魔法学院模擬戦――異常は、段階的に露見する
魔法学院の演習場は、「戦う場所」というより「見せる場所」だった。
丸い石の床。
その周囲を取り囲む段状の観客席。
上空には、常に展開された安全結界が淡く光っている。
空気そのものが、ざわざわと震えているようだった。
魔力が満ちているのが、肌で分かる。
(…完全に場違いだな)
俺が立っているだけで、違和感がある。
「静粛に」
教官の声が、魔法で拡張されて演習場全体に響く。
「これより模擬戦を行う。本演習は“実戦を想定した適応力評価”を目的とする」
評価。
(評価される側って、こんなに落ち着かないのか)
観客席からの視線が、容赦なく刺さる。
好奇心。
疑い。
警戒。
そして、面白がるような期待。
「…あれが魔力ゼロ?」
「身体能力だけ異常って本当か?」
「騎士団案件だぞ」
全部、はっきり聞こえる。
(耳まで強化されてるだろ、これ…)
エリスは最前列に立っていた。
腕を組み、俺ではなく、演習場全体を見ている。
周囲の動き、教官、学生、結界の状態。
(…守る準備してるのか)
そのことに気づいて、胸が少しだけ温かくなる。
「対戦者、前へ」
一人の学生が歩み出る。
俺より少し年下に見える。
手には杖。
真面目そうな顔つき。
「ルーン・フェルド」
はっきりと名乗る。
「第三課程、攻撃魔法専攻」
(ちゃんとした学生だな)
だからこそ、嫌だった。
「…すみません」
思わず口に出た。
ルーンがきょとんとする。
「え?」
「俺、加減できないかもしれない」
本音だった。
自分がどこまでやれるのか、分からない。
「…舐めないでください」
ルーンの目が少し鋭くなる。
「ここは模擬戦です。

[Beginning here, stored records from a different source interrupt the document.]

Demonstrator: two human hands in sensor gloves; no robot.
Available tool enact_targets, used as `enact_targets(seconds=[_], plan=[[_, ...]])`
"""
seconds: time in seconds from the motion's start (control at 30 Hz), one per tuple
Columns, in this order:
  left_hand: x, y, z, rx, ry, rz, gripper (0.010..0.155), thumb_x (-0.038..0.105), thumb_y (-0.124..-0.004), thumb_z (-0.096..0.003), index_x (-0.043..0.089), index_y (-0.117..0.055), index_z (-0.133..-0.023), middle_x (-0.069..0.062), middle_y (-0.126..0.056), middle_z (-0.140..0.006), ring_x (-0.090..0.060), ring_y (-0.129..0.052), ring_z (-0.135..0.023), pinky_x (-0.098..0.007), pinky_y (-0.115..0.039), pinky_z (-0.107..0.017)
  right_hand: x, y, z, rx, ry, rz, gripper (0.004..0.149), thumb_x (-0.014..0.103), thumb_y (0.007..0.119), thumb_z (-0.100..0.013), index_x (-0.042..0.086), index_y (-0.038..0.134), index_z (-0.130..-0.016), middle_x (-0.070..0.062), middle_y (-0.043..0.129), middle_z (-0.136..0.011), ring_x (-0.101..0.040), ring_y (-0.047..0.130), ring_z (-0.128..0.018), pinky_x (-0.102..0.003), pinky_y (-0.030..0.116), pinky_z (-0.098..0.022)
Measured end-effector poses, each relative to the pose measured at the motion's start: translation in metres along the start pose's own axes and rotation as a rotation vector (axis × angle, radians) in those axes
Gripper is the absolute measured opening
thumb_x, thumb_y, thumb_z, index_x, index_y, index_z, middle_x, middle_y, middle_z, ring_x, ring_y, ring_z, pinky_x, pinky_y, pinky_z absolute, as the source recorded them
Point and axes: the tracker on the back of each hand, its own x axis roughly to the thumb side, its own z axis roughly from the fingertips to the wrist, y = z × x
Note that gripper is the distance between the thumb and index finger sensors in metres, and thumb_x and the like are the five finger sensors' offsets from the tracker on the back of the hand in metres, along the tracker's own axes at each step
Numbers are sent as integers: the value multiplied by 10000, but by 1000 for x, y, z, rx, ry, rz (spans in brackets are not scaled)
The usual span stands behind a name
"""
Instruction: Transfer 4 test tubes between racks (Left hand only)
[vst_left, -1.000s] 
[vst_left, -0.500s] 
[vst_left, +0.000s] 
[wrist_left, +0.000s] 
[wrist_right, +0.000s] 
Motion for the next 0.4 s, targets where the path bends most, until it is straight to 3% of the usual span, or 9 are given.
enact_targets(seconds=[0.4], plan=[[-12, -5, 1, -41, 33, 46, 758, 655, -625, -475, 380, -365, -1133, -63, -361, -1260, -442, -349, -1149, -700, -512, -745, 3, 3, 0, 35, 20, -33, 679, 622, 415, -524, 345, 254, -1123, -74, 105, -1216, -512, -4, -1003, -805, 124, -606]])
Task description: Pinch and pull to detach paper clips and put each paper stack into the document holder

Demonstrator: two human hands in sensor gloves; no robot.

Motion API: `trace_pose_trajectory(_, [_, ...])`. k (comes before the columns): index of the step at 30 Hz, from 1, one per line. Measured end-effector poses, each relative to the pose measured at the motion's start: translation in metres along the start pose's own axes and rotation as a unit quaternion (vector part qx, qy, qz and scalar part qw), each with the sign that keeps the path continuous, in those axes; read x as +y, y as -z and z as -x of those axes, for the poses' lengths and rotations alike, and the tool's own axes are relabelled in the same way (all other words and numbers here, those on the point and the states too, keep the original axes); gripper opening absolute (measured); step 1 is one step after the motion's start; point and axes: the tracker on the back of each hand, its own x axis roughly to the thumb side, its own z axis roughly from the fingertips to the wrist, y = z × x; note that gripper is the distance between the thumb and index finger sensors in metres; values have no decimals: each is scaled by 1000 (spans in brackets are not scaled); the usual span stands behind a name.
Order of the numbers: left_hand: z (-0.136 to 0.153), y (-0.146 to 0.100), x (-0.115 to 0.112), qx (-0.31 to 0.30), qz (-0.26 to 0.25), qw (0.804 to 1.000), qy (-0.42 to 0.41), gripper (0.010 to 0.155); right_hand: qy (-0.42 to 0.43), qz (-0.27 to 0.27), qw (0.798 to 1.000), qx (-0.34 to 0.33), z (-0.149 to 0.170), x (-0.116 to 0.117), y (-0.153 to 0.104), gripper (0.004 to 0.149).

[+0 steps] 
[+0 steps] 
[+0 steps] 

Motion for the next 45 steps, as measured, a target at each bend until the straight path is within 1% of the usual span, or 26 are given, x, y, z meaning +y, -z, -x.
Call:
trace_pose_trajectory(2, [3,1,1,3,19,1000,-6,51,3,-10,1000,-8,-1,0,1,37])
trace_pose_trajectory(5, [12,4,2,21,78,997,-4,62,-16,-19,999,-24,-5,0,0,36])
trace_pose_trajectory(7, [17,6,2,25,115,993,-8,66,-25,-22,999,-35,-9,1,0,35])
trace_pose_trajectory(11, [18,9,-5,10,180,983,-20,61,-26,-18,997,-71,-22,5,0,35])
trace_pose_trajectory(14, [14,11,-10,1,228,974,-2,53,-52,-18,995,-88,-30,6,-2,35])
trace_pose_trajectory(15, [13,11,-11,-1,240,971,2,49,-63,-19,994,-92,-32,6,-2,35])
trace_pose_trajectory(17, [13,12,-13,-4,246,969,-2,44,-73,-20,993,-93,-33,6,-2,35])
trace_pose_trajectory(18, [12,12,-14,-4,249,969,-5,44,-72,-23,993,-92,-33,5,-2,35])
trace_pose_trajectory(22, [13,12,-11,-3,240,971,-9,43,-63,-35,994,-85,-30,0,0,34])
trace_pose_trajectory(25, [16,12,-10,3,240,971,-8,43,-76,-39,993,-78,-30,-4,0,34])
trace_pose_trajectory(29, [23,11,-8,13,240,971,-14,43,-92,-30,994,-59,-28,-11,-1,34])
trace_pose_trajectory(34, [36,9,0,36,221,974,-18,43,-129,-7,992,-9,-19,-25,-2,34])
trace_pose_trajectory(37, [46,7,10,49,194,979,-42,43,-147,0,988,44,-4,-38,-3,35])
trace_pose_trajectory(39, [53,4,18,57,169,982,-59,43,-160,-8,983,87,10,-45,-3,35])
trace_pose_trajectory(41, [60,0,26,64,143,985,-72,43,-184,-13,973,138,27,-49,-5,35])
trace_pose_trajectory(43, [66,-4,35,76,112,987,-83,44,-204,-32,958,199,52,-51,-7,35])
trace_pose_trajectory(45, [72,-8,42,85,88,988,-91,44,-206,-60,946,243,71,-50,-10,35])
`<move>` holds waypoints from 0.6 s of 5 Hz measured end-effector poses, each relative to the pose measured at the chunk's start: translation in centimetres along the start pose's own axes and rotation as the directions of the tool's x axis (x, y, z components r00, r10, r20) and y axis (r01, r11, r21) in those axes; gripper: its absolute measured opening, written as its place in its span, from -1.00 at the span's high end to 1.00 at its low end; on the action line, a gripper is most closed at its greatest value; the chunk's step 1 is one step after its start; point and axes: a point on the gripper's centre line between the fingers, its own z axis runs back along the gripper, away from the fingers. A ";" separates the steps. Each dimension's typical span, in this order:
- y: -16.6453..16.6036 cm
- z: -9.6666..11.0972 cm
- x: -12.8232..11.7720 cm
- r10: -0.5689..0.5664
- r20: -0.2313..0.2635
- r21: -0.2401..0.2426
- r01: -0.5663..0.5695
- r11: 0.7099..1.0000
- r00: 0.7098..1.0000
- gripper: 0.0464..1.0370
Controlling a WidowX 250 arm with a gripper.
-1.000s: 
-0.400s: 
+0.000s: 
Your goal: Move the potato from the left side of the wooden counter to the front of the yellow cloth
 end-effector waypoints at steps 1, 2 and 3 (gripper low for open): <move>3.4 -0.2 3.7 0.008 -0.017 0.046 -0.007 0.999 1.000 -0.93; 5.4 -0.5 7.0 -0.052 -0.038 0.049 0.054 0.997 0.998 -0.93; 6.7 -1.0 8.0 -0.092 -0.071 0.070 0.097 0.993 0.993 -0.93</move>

手加減の方が失礼です」
(まっすぐだな…)
教官が手を上げる。
「戦闘――開始」
空気が一気に張り詰める。
「《火球》!」
短い詠唱。
だが威力は十分。
赤い火の塊が、一直線に飛んでくる。
(来た)
考えるより先に、体が動いた。
横に一歩ずれる。
火球が頬のすぐ横を通り、床に当たって爆ぜる。
石が焦げる匂い。
「…避けた?」
観客席がざわめく。
(避けた、というより…見えた)
軌道が、最初から分かっていた。
どこを通るか、どこに落ちるか、自然に理解できた。
「《連射》!」
ルーンが距離を取りながら、次々と火球を放つ。
普通なら、下がる場面だ。
でも、なぜか。
(…前だ)
そう思った。
火球と火球のわずかな隙間に、体が勝手に滑り込む。
爆風が背中をかすめる。
熱い。
だが致命傷ではない。
「近づくな!」
ルーンの声が焦る。
「《防御障壁》!」
半透明の壁が彼女の前に展開される。
魔力が空間を固める。
(止まれ)
頭ではそう思った。
でも、足は止まらなかった。
次の瞬間。
――抵抗がない。
壁に触れた感触も、弾かれる衝撃もない。
気づいたときには、俺は障壁の内側に立っていた。
「…え?」
ルーンの声が震える。
俺も同じ気分だった。
(何した、俺)
考える暇もなく、体が動く。
杖を掴む。
軽く押す。
それだけで、ルーンは地面に押さえつけられ、動けなくなる。
力は入れていない。
「…降参」
小さく、震えた声。
教官が息を呑む。
「模擬戦、終了」
間を置いて。
「勝者――旅人」
その瞬間、観客席が爆発した。
「今の見たか!?」
「障壁抜けたぞ!」
「魔力反応は!?」
「どうやって入った!?」
質問が飛び交う。
(俺が聞きたい)
エリスが、ゆっくり立ち上がる。
怒っていない。
だが、目が変わっている。
――判断の目。
(…ああ)
分かってしまった。
今ので、俺は“変わった”。
ただの異常値じゃない。
「対処すべき存在」になった。
エリスの視線が、まっすぐ俺に向く。
(…ごめん)
隠すつもりだった。
目立たず、静かに、様子を見るつもりだった。
でも、できなかった。
自分の力が、思ったより勝手だった。
演習場の空気が変わる。
尊敬ではない。
恐怖でもない。
――興奮。
珍しい標本を見る目。
(…終わったな)
そう思った。
そして同時に、はっきり理解した。
俺はもう、“普通の転移者”では済まない。